◆ **REQUIREMENT**: Entries follow. Give back exactly the lines starting at the one containing "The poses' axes" and ending at the one containing "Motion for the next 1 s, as", and no other lines.

◆ **STUDY MATERIAL**:
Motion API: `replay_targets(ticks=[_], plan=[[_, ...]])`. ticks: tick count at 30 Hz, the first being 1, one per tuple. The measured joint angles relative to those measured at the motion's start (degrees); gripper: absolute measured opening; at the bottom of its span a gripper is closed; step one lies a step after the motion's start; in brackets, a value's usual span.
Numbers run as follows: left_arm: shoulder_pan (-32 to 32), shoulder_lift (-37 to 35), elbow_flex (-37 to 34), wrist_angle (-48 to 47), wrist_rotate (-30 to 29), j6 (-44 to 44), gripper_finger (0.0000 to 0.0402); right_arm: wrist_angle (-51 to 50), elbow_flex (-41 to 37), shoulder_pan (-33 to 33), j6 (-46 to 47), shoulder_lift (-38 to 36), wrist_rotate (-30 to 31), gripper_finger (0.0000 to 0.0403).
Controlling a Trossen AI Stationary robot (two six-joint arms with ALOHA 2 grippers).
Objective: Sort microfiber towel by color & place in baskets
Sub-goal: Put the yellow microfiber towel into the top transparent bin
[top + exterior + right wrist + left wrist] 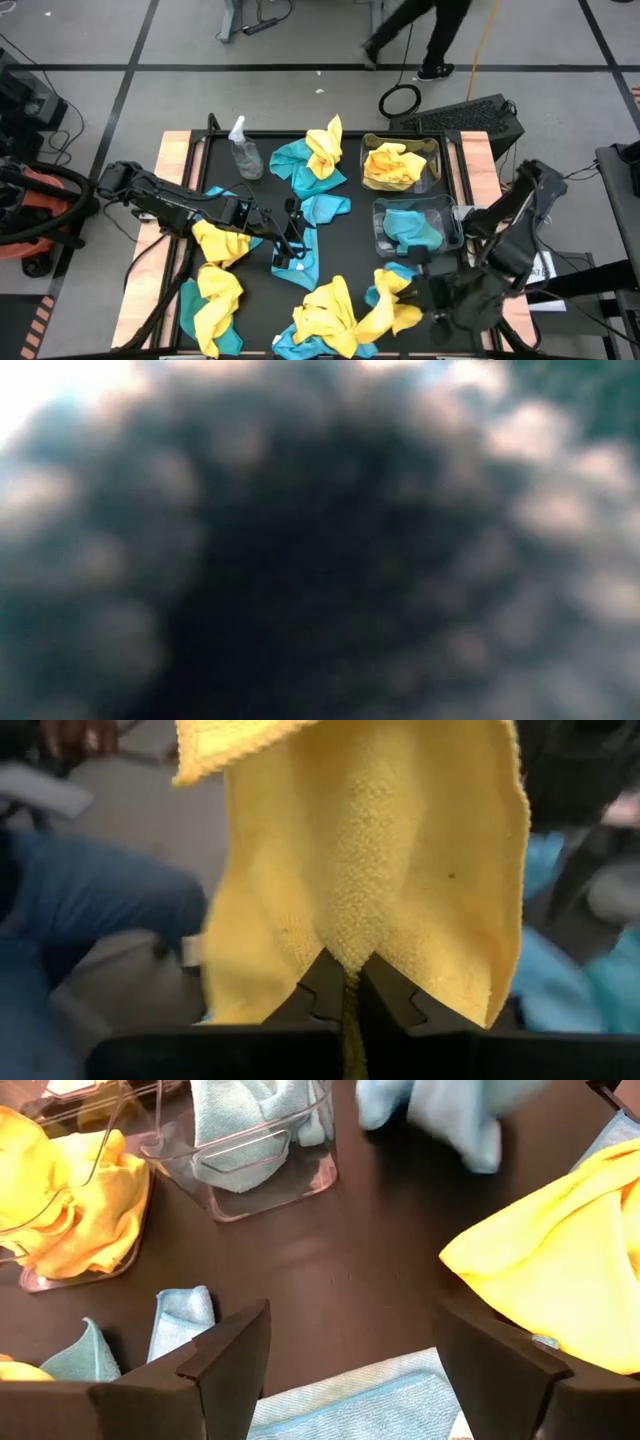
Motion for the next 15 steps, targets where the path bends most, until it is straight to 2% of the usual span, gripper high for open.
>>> replay_targets(ticks=[7,15], plan=[[0.0,0.0,0.0,-0.4,0.0,0.0,0.0280,0.1,0.0,0.0,-5.9,-3.2,11.6,0.0001],[0.0,0.0,0.0,-0.6,0.0,0.0,0.0280,-9.6,0.0,-2.9,-6.0,-5.3,27.1,0.0001]])
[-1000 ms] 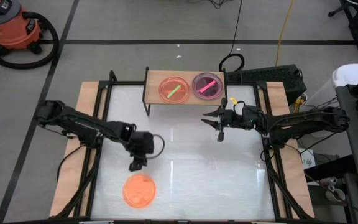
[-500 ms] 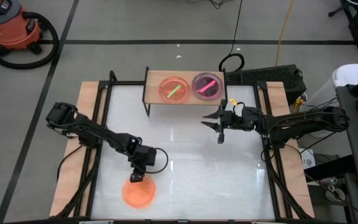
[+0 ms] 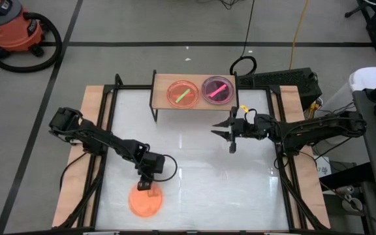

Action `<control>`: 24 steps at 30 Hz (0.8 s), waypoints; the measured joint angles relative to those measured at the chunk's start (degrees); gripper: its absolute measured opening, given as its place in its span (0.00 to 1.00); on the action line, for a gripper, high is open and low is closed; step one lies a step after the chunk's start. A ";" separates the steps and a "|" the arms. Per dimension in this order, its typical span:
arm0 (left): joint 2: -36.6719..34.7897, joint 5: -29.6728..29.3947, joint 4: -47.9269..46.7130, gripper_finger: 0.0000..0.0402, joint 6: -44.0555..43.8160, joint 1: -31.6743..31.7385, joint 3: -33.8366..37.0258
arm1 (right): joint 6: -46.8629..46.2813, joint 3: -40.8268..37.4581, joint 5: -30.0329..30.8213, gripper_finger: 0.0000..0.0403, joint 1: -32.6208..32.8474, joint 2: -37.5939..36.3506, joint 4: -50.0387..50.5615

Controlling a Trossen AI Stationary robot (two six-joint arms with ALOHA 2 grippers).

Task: Place and stack plates onto a shelf
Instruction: Stack the orange plate on the green plate on the shelf

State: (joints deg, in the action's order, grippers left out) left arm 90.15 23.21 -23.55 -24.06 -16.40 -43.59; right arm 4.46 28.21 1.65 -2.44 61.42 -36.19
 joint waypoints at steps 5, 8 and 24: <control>-0.27 0.12 0.24 0.22 0.93 0.30 0.00 | -0.74 0.00 0.02 0.23 0.00 -0.01 0.01; -0.27 4.11 0.44 0.27 1.49 0.15 0.00 | -0.78 0.00 0.02 0.23 0.00 0.01 0.01; 0.50 -2.04 1.16 0.58 -4.57 -2.60 -0.02 | -0.79 0.00 0.04 0.23 0.00 0.00 0.08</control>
State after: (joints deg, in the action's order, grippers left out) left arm 90.65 21.17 -22.39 -28.63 -19.00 -43.61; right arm 3.67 28.21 1.69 -2.44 61.42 -36.11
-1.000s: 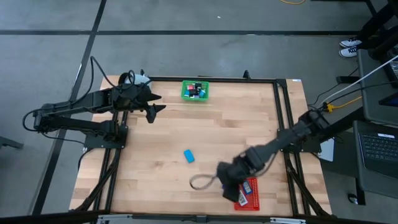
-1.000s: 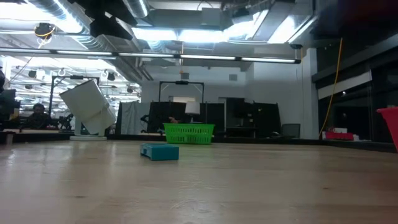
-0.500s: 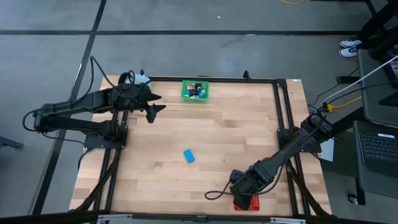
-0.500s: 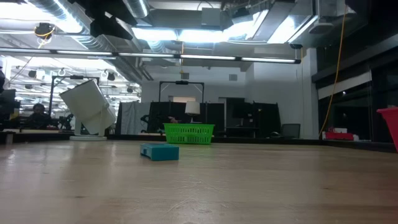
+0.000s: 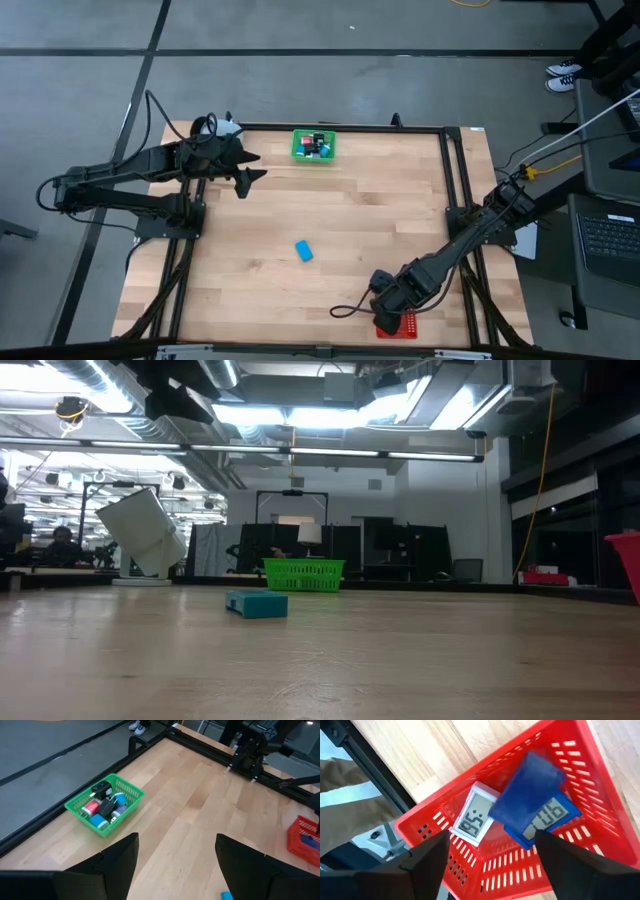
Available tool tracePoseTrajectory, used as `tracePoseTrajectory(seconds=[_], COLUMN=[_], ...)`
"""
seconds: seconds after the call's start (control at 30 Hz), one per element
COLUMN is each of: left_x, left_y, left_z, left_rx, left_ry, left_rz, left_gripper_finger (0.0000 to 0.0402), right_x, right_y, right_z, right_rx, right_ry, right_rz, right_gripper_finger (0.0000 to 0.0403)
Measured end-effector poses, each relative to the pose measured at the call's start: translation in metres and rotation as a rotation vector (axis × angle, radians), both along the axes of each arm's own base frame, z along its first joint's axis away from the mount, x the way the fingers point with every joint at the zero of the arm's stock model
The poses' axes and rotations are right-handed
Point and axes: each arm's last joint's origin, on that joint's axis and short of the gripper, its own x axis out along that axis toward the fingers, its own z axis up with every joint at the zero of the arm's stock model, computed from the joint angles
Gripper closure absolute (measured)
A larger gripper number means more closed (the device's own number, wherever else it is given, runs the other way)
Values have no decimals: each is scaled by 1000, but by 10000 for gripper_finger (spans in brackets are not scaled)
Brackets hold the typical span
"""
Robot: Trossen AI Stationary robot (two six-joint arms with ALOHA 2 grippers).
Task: Pick & Place Office items
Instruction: Put the light blue digital timer into the red bin
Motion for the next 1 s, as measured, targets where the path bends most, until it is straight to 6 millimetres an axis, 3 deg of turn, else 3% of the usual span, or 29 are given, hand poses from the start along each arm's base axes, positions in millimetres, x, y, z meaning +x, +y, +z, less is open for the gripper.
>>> tracePoseTrajectory(seconds=[0.23,0.43,0.67,0.83,1.0], left_x=[0,5,10,4,-6], left_y=[0,0,-1,-3,-7], left_z=[0,9,26,36,45], left_rx=[-4,3,11,8,35], left_ry=[-3,-105,-297,-394,-465], left_rz=[-3,-42,-100,-94,-80], left_gripper_finger=[144,144,144,144,144], right_x=[1,21,71,107,130], right_y=[1,-5,-48,-86,-113], right_z=[1,4,14,29,46], right_rx=[13,2,-65,-71,-40], right_ry=[-13,-174,-478,-723,-935], right_rz=[-8,-92,-271,-407,-483], right_gripper_finger=[113,131,131,131,131])
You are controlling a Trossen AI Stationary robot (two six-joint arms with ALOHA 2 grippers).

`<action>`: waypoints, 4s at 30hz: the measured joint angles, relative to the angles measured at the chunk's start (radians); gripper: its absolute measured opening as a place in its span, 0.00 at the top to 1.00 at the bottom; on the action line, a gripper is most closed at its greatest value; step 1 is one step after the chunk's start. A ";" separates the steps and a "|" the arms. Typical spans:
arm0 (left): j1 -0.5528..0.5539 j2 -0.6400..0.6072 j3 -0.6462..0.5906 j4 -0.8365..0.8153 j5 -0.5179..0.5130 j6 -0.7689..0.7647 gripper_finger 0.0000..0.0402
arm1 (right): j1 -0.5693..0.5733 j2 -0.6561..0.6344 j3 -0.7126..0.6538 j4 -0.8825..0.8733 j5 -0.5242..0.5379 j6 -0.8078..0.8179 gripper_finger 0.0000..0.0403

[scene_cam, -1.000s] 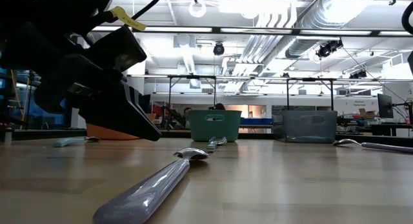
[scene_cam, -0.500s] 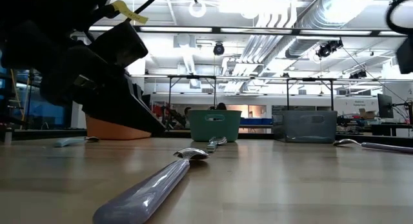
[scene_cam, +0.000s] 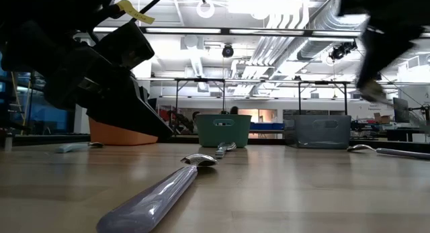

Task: Sort silverware by color (type)
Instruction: Put the blue spoon into the black bin, then put the blue patterned spoon into the green bin

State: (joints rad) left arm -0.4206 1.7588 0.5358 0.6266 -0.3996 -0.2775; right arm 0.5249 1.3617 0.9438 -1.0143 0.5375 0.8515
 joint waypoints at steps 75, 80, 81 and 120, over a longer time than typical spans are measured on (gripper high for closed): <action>0.008 -0.036 0.000 -0.020 -0.050 0.018 0.91 | -0.698 -0.368 -0.635 1.483 -0.253 -0.777 1.00; 0.008 -0.139 0.000 -0.185 -0.060 -0.009 0.91 | -0.569 -0.367 -0.671 1.506 -0.170 -0.762 1.00; 0.008 -0.174 0.000 -0.235 -0.067 -0.016 0.91 | -0.546 -0.367 -0.676 1.506 -0.140 -0.762 1.00; 0.008 -0.387 0.000 -1.198 -0.187 -0.751 0.62 | -0.387 -0.367 -0.711 1.510 0.018 -0.734 1.00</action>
State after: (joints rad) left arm -0.4129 1.3719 0.5362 -0.5713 -0.5865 -1.0286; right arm 0.1375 0.9951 0.2325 0.4961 0.5552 0.1171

◆ **RESULT**:
The poses' axes and rotations are right-handed
Point and axes: each arm's last joint's origin, on that joint's axis and short of the gripper, its own x axis out along that axis toward the fingers, its own z axis up with every joint at the zero of the arm's stock model, computed from the joint angles
Gripper closure absolute (measured)
A larger gripper number means more closed (the device's own number, wherever else it is given, runs the other way)
Values have no decimals: each is scaled by 1000, but by 10000 for gripper_finger (spans in brackets are not scaled)
Brackets hold the typical span
"""
Robot: Trossen AI Stationary robot (two six-joint arms with ALOHA 2 grippers).
Task: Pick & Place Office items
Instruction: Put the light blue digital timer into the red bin
Motion for the next 1 s, as measured, targets where the path bends most, until it is straight to 6 millimetres an axis, 3 deg of turn, else 3% of the usual span, or 29 are given, hand poses from the start along each arm's base axes, positions in millimetres, x, y, z meaning +x, +y, +z, less is open for the gripper.

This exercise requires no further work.